BTW, please post in text, all that html is really annoying.
--
DaveA
[toc] | [prev] | [next] | [standalone]
| From | Peter Otten <__peter__@web.de> |
|---|---|
| Date | 2013-09-19 09:23 +0200 |
| Message-ID | <mailman.146.1379575403.18130.python-list@python.org> |
| In reply to | #54379 |
Roy Smith wrote:
>> Dave Angel <davea@davea.name> wrote (and I agreed with):
>>> I'd suggest you open the file twice, and get two file objects. Then you
>>> can iterate over them independently.
>
>
> On Sep 18, 2013, at 9:09 AM, Oscar Benjamin wrote:
>> There's no need to use OS resources by opening the file twice or to
>> screw up the IO caching with seek().
>
> There's no reason NOT to use OS resources. That's what the OS is there
> for; to make life easier on application programmers. Opening a file twice
> costs almost nothing. File descriptors are almost as cheap as whitespace.
>
>> Peter's version holds just as many lines as is necessary in an
>> internal Python buffer and performs the minimum possible
>> amount of IO.
>
> I believe by "Peter's version", you're talking about:
>
>> from itertools import islice, tee
>>
>> with open("tmp.txt") as f:
>> while True:
>> for outer in f:
>> print outer,
>> if "*" in outer:
>> f, g = tee(f)
>> for inner in islice(g, 3):
>> print " ", inner,
del g # a good idea in the general case
>> break
>> else:
>> break
>
>
> There's this note from
> http://docs.python.org/2.7/library/itertools.html#itertools.tee:
>
>> This itertool may require significant auxiliary storage (depending on how
>> much temporary data needs to be stored). In general, if one iterator uses
>> most or all of the data before another iterator starts, it is faster to
>> use list() instead of tee().
>
>
> I have no idea how that interacts with the pattern above where you call
> tee() serially.
As I understand it the above says that
items = infinite()
a, b = tee(items)
for item in islice(a, 1000):
pass
for pair in izip(a, b):
pass
stores 1000 items and can go on forever, but
items = infinite()
a, b = tee(items)
for item in a:
pass
will consume unbounded memory and that if items is finite using a list
instead of tee is more efficient. The documentation says nothing about
items = infinite()
a, b = tee(items)
del a
for item in b:
pass
so you have to trust Mr Hettinger or come up with a test case...
> You're basically doing
>
> with open("my_file") as f:
> while True:
> f, g = tee(f)
>
> Are all of those g's just hanging around, eating up memory, while waiting
> to be garbage collected? I have no idea.

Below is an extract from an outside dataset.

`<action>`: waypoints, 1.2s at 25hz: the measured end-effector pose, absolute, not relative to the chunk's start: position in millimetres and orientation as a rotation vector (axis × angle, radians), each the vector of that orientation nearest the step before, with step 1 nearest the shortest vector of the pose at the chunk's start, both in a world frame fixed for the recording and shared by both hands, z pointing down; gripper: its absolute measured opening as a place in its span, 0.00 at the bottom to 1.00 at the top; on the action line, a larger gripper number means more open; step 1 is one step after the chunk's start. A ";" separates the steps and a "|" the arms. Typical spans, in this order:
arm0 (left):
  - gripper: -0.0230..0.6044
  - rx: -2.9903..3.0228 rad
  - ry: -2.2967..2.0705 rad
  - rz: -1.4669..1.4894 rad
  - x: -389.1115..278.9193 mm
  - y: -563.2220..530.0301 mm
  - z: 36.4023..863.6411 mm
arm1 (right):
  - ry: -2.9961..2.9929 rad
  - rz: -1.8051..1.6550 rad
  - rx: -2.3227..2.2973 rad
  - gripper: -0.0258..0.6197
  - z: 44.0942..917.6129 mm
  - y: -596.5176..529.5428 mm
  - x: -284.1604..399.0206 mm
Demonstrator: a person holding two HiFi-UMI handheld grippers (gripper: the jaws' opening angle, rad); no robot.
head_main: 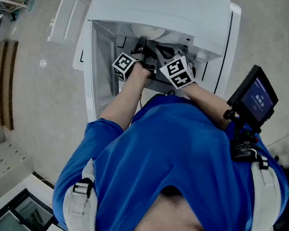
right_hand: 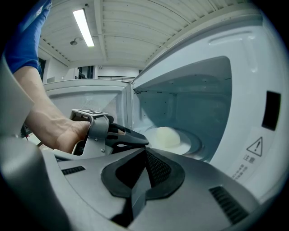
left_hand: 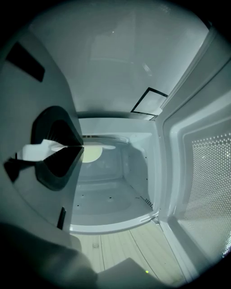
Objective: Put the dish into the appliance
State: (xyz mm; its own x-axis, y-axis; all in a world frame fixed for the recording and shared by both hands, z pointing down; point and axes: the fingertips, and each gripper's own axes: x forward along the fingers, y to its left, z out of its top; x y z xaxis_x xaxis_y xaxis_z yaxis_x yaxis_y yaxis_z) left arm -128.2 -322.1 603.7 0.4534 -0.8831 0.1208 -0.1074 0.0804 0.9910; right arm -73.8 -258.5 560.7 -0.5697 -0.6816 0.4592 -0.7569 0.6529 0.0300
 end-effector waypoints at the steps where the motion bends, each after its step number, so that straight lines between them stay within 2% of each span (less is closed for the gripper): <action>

I'd say you've just devised a nice test to find out ;)
> But I do know that no such
> problems exist with the two file descriptor versions.
The trade-offs are different. My version works with arbitrary iterators
(think stdin), but will consume unbounded amounts of memory when the inner
loop doesn't stop.
[toc] | [prev] | [next] | [standalone]
| From | Oscar Benjamin <oscar.j.benjamin@gmail.com> |
|---|---|
| Date | 2013-09-19 15:16 +0100 |
| Message-ID | <mailman.148.1379600226.18130.python-list@python.org> |
| In reply to | #54379 |
On 19 September 2013 08:23, Peter Otten <__peter__@web.de> wrote:
> Roy Smith wrote:
>>
>> I believe by "Peter's version", you're talking about:
>>
>>> from itertools import islice, tee
>>>
>>> with open("tmp.txt") as f:
>>> while True:
>>> for outer in f:
>>> print outer,
>>> if "*" in outer:
>>> f, g = tee(f)
>>> for inner in islice(g, 3):
>>> print " ", inner,
> del g # a good idea in the general case
>>> break
>>> else:
>>> break
>>
>> There's this note from
>> http://docs.python.org/2.7/library/itertools.html#itertools.tee:
>>
>>> This itertool may require significant auxiliary storage (depending on how
>>> much temporary data needs to be stored). In general, if one iterator uses
>>> most or all of the data before another iterator starts, it is faster to
>>> use list() instead of tee().
This is referring to the case where your two iterators get out of sync
by a long way. If you only consume 3 extra items it will just store
those 3 items in a list.
>> I have no idea how that interacts with the pattern above where you call
>> tee() serially.
Fair point.
>
> As I understand it the above says that
>
> items = infinite()
> a, b = tee(items)
> for item in islice(a, 1000):
> pass
> for pair in izip(a, b):
> pass
>
> stores 1000 items and can go on forever, but
>
> items = infinite()
> a, b = tee(items)
> for item in a:
> pass
>
> will consume unbounded memory and that if items is finite using a list
> instead of tee is more efficient. The documentation says nothing about
>
> items = infinite()
> a, b = tee(items)
> del a
> for item in b:
> pass
>
> so you have to trust Mr Hettinger or come up with a test case...
>
>> You're basically doing
>>
>> with open("my_file") as f:
>> while True:
>> f, g = tee(f)
>>
>> Are all of those g's just hanging around, eating up memory, while waiting
>> to be garbage collected? I have no idea.
>
> I'd say you've just devised a nice test to find out ;)
$ cat tee.py
#!/usr/bin/env python
import sys
from itertools import tee
items = iter(range(int(sys.argv[1])))
while True:
for x in items:
items, discard = tee(items)
break
else:
break
print(x)
$ time py -3.3 ./tee.py 100000000
99999999
real 1m47.711s
user 0m0.015s
sys 0m0.000s
While running the above python.exe was using 6MB of memory (according
to Task Manager). I believe this is because tee() works as follows
(which I made up but it's how I imagine it).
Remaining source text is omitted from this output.